WHAT YOU ARE ASKED TO DO: Write out the lines from the top of the material through the line with "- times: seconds", exactly and with nothing added.

────────────────────────────────────────

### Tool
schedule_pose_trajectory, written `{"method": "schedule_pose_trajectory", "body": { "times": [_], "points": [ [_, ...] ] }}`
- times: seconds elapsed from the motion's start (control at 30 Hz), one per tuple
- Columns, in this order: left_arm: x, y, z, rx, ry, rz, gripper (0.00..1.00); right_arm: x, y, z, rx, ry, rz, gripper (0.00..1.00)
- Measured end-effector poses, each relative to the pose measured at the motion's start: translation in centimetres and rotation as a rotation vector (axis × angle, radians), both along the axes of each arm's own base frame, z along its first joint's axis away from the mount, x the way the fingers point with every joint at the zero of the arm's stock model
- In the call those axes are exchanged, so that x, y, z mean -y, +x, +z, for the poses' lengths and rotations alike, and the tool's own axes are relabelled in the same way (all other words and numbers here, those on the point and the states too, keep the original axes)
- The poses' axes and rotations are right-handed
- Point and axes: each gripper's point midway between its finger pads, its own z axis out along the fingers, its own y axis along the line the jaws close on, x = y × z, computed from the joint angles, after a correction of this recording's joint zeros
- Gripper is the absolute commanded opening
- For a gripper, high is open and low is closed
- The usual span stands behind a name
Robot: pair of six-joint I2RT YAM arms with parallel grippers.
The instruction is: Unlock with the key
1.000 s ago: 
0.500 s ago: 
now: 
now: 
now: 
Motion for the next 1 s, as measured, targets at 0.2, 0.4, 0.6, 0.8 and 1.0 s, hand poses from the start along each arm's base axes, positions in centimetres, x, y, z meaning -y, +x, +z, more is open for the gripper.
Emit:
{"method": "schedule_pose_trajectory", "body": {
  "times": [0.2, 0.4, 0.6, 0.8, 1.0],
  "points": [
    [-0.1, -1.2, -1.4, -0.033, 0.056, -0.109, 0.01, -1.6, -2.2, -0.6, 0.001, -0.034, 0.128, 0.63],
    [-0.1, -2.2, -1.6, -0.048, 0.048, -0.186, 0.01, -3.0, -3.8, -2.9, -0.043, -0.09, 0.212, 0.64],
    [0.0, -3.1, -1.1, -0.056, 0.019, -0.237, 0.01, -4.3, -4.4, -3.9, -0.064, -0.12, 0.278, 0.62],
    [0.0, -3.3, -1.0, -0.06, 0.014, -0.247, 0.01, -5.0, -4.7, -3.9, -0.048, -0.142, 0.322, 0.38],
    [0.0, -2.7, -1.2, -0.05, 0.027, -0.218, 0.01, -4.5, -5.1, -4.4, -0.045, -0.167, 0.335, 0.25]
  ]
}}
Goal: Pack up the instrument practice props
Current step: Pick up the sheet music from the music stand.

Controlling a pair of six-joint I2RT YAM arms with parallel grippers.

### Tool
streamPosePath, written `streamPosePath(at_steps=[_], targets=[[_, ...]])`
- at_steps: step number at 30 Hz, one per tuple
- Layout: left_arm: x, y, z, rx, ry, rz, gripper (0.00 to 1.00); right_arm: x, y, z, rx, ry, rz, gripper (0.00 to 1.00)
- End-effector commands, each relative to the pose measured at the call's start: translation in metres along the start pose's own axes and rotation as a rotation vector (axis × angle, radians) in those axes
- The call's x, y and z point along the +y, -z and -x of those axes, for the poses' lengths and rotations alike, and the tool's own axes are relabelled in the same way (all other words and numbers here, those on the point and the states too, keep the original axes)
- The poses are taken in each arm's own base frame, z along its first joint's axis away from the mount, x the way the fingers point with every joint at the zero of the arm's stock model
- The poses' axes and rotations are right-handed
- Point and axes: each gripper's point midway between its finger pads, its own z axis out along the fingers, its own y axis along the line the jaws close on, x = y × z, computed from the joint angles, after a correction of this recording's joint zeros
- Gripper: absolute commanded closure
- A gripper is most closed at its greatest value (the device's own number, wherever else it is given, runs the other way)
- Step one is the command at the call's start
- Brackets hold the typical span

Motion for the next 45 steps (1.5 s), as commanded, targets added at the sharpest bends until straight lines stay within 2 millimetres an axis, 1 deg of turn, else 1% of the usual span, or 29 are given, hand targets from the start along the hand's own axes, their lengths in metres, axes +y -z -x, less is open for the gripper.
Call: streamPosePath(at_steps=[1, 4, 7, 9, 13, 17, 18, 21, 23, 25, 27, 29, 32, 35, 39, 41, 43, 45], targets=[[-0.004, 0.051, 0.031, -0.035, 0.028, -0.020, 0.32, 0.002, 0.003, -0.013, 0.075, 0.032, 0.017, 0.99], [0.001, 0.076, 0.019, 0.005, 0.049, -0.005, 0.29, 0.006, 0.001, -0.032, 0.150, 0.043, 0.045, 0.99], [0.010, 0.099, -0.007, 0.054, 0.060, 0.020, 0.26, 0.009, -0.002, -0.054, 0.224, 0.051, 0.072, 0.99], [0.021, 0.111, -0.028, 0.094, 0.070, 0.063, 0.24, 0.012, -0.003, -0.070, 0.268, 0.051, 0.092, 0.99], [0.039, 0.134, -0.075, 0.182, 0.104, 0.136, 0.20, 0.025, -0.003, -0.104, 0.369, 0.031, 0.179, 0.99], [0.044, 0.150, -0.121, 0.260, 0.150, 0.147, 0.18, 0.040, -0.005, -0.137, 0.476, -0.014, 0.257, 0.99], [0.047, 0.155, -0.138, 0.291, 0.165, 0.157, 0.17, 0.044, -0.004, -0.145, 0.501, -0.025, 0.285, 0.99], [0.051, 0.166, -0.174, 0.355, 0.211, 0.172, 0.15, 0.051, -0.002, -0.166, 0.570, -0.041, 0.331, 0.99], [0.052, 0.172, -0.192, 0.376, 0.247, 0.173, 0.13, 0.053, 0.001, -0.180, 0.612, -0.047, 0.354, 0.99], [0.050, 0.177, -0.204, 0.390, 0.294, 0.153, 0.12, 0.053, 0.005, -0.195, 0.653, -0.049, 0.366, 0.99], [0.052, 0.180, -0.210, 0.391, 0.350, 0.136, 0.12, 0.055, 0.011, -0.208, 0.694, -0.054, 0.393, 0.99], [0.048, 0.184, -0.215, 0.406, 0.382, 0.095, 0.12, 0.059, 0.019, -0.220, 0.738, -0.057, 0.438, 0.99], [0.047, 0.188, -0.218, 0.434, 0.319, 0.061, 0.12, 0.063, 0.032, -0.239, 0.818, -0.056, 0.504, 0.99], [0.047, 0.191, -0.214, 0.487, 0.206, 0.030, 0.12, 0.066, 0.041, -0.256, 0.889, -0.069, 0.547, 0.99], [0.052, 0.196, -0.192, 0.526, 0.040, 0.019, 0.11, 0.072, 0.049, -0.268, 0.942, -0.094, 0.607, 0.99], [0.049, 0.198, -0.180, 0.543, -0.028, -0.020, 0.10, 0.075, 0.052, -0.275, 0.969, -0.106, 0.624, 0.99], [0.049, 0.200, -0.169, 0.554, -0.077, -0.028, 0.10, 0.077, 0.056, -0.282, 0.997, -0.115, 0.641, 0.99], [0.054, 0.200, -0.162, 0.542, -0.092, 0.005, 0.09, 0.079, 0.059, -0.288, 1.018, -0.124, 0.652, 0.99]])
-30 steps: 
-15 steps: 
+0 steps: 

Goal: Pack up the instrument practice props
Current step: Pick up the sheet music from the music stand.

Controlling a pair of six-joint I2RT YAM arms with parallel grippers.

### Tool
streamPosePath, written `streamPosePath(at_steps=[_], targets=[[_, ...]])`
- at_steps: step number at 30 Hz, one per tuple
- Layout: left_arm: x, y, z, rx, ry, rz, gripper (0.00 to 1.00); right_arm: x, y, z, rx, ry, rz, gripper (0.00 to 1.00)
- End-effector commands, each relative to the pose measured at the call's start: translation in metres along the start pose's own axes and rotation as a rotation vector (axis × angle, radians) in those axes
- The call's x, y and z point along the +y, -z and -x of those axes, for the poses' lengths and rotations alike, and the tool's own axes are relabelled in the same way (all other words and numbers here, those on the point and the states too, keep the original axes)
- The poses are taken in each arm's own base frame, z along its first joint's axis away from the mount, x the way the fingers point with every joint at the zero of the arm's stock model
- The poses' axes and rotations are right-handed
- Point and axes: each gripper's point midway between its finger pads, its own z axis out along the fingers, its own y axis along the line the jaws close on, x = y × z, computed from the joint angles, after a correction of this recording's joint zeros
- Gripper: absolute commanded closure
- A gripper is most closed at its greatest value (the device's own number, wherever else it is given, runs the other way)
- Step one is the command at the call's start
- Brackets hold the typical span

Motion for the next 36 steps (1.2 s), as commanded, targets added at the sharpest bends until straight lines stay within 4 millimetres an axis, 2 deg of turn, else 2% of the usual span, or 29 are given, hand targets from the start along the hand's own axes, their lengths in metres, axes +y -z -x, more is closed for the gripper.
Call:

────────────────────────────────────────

ANSWER BELOW:
### Tool
schedule_pose_trajectory, written `{"method": "schedule_pose_trajectory", "body": { "times": [_], "points": [ [_, ...] ] }}`
- times: seconds elapsed from the motion's start (control at 30 Hz), one per tuple

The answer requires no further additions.